The lxml library provides powerful capabilities for creating new XML and HTML documents programmatically. Whether you need to generate configuration files, RSS feeds, or HTML reports, lxml's ElementTree API offers a clean and intuitive way to build structured documents from the ground up.

Understanding lxml's Document Creation Approach

lxml uses the ElementTree API to represent XML and HTML documents as hierarchical tree structures. Each element in the document is an Element object that can contain text, attributes, and child elements. This approach makes it straightforward to build complex documents programmatically.

Creating Basic XML Documents

Simple XML Document Creation

Here's how to create a basic XML document using lxml:

from lxml import etree

# Create the root element
root = etree.Element("catalog")

# Add child elements
book = etree.SubElement(root, "book")
book.set("id", "1")

# Add text content to elements
title = etree.SubElement(book, "title")
title.text = "Python Web Scraping Guide"

author = etree.SubElement(book, "author")
author.text = "John Developer"

price = etree.SubElement(book, "price")
price.set("currency", "USD")
price.text = "29.99"

# Create the document tree
tree = etree.ElementTree(root)

# Write to file
tree.write("catalog.xml", encoding="utf-8", xml_declaration=True, pretty_print=True)

This creates an XML file with the following structure:

<?xml version='1.0' encoding='UTF-8'?>
<catalog>
  <book id="1">
    <title>Python Web Scraping Guide</title>
    <author>John Developer</author>
    <price currency="USD">29.99</price>
  </book>
</catalog>

Creating XML with Namespaces

For more complex XML documents that require namespaces:

from lxml import etree

# Define namespaces
NSMAP = {
    None: "http://example.com/catalog",  # Default namespace
    "dc": "http://purl.org/dc/elements/1.1/"
}

# Create root with namespace
root = etree.Element("catalog", nsmap=NSMAP)

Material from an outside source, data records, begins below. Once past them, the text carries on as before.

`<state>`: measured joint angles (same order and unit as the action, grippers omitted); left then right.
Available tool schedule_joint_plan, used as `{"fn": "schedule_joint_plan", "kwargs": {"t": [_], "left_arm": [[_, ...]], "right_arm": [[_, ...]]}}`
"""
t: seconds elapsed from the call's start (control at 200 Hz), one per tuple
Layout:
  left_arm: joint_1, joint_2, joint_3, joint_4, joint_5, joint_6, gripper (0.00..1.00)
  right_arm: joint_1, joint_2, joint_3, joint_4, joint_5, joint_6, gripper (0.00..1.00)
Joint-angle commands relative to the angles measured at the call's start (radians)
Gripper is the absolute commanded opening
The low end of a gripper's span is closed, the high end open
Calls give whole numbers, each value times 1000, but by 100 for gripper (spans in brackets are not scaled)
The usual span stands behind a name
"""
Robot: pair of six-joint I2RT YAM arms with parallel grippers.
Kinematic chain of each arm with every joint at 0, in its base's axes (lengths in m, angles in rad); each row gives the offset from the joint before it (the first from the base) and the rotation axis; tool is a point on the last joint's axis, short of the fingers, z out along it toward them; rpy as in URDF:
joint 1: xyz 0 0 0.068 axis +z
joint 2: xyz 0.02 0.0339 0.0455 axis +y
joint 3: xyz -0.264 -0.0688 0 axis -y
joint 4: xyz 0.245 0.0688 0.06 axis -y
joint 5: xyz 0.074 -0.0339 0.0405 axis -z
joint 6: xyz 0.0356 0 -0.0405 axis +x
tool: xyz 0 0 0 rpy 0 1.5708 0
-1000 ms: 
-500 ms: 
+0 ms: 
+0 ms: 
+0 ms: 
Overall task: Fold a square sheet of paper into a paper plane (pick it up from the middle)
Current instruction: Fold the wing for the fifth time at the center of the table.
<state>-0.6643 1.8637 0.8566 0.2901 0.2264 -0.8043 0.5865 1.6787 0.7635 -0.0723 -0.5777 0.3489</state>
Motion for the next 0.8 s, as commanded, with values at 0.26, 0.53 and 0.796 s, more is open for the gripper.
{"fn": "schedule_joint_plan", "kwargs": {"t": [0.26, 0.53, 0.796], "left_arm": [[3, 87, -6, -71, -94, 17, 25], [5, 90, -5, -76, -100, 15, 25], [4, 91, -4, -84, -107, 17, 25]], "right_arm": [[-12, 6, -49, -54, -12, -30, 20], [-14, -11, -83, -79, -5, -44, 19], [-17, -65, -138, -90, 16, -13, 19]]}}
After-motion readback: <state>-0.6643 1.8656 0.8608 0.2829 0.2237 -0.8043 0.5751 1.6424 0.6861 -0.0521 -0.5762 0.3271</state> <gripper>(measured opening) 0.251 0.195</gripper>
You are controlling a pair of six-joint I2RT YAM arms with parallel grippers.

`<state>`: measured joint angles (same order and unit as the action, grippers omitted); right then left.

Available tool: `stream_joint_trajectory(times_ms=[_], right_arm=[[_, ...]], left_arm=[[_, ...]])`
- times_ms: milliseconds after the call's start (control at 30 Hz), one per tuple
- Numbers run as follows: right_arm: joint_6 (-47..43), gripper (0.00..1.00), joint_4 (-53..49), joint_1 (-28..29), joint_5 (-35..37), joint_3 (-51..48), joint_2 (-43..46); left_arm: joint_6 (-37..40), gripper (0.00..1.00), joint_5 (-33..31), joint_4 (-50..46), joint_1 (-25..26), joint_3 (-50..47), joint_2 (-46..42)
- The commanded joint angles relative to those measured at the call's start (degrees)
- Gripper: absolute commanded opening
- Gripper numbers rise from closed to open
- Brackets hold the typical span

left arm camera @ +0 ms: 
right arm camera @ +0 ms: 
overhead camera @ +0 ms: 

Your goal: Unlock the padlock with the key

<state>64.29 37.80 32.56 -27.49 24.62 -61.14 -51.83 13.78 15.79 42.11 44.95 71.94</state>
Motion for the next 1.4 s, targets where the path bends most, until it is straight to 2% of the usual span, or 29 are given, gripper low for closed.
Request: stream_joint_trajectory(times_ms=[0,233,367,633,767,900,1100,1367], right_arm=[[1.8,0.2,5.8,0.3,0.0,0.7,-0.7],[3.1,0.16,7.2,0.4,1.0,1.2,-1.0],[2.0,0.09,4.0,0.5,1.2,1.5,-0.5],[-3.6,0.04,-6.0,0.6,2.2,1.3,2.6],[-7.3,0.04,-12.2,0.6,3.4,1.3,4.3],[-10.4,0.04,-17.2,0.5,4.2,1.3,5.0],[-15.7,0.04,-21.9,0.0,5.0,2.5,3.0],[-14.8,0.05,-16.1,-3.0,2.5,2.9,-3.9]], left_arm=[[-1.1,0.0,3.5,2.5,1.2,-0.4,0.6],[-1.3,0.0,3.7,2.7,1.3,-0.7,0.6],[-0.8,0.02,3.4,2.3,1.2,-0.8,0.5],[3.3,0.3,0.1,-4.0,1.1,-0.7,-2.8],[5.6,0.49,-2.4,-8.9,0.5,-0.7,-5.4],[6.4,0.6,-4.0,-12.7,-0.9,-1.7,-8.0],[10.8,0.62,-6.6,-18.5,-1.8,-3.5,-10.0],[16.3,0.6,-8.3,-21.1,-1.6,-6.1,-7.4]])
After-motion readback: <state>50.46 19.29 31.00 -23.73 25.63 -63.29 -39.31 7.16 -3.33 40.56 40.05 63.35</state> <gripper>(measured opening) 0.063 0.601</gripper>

# Add elements with namespace prefixes
book = etree.SubElement(root, "book")
title = etree.SubElement(book, "title")
title.text = "Web Scraping with Python"

# Add element with explicit namespace
creator = etree.SubElement(book, "{http://purl.org/dc/elements/1.1/}creator")
creator.text = "Jane Developer"

# Output the document
print(etree.tostring(root, encoding="unicode", pretty_print=True))

Creating HTML Documents

Basic HTML Document Structure

Creating HTML documents follows a similar pattern but uses HTML-specific elements:

from lxml import etree, html

# Create HTML document structure
html_doc = etree.Element("html")
head = etree.SubElement(html_doc, "head")
body = etree.SubElement(html_doc, "body")

# Add meta information
title = etree.SubElement(head, "title")
title.text = "Web Scraping Report"

meta_charset = etree.SubElement(head, "meta")
meta_charset.set("charset", "UTF-8")

# Add body content
h1 = etree.SubElement(body, "h1")
h1.text = "Scraping Results"

div = etree.SubElement(body, "div")
div.set("class", "content")

p = etree.SubElement(div, "p")
p.text = "This report contains the latest scraping results."

# Create a table
table = etree.SubElement(div, "table")
table.set("border", "1")

# Table header
thead = etree.SubElement(table, "thead")
tr_head = etree.SubElement(thead, "tr")
th1 = etree.SubElement(tr_head, "th")
th1.text = "URL"
th2 = etree.SubElement(tr_head, "th")
th2.text = "Status"

# Table body
tbody = etree.SubElement(table, "tbody")
tr_body = etree.SubElement(tbody, "tr")
td1 = etree.SubElement(tr_body, "td")
td1.text = "https://example.com"
td2 = etree.SubElement(tr_body, "td")
td2.text = "Success"

# Write HTML file
tree = etree.ElementTree(html_doc)
tree.write("report.html", encoding="utf-8", method="html", pretty_print=True)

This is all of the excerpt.